Eduardo e Mônica trocaram telefones. Depois trocaram mensagens de WhatsApp. Decidiram se encontrar. Eduardo sugeriu um barzinho novo no Leblon, com cervejas artesanais, mas Mônica queria ir a um show de banda indie no Circo Voador. Encontraram-se na Cobal do Humaitá, Mônica de bicicleta, Eduardo de Uber. Ele reparou no “Respeita as mina” tatuado no braço dela, mas achou melhor não comentar.

Eduardo e Mônica eram nada parecidos, ela jogava tarô e ele tinha dezesseis, ela fazia antropologia e falava mandarim, ele ainda nas aulinhas de computação. Ela gostava do Gregorio e da Marielle, da Frida Kahlo, do Caetano e da Legião. Eduardo gostava dos irmãos Neto, de sertanejo e jogava Fortnite com o seu irmão. Ela falava coisas sobre Prem Baba e o Uruguai, empoderamento feminino, lugar de fala e desigualdade social. Eduardo ainda estava no esquema de escola, videogame, academia e mais videogame depois.

E com tudo diferente, veio a vontade de brigar. Os dois discutiam todo dia. Era fascista e machista pra cá, feminazi e petralha pra lá. A treta crescia, como não deveria ser. Mônica ainda tentou explicar ao Eduardo coisas sobre a terra, o fogo, a água e o ar, mas ele não quis nem saber, mandou enfiar os quatro elementos naquele lugar, enquanto tentava convencê-la sobre o valor do Estado mínimo e da meritocracia. Ela meteu o dedo na cara dele, disse que é reacionário neoliberal e homofóbico, e o mandou pastar. Ele respondeu que ela é uma mala sem alça, radical e intolerante, e que não aguentava mais.

Nunca mais se viram.

Eduardo passou no vestibular em informática, Mônica foi trabalhar numa ONG em Mauá.

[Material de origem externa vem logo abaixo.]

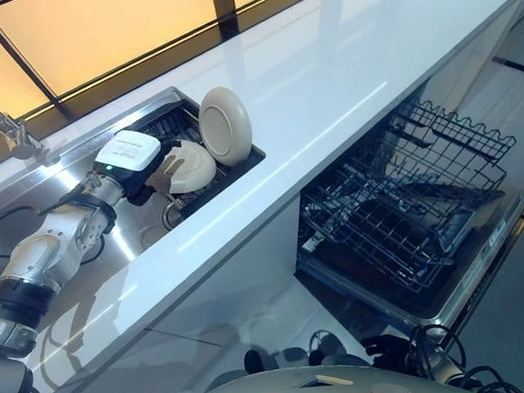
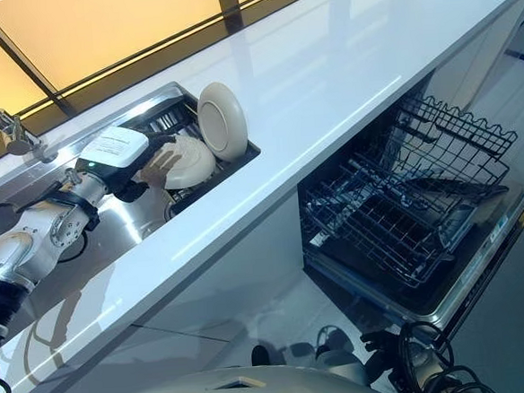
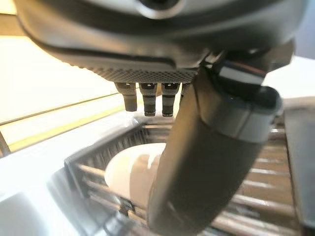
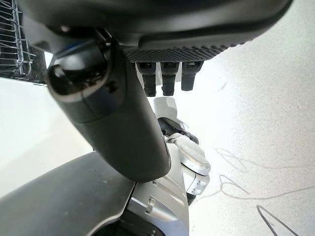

Ainda bem que eles se separaram, pensou o antigo amigo do cursinho, que não aturava mais tanta treta. Esse ódio não vai passar nem depois da eleição, concluiu, já com medo do que isso ia dar.

E quem irá dizer que um dia existiu razão e coisas feitas pelo coração?

Será que a história do casal criado pela Legião Urbana há 32anos ainda seria a mesma?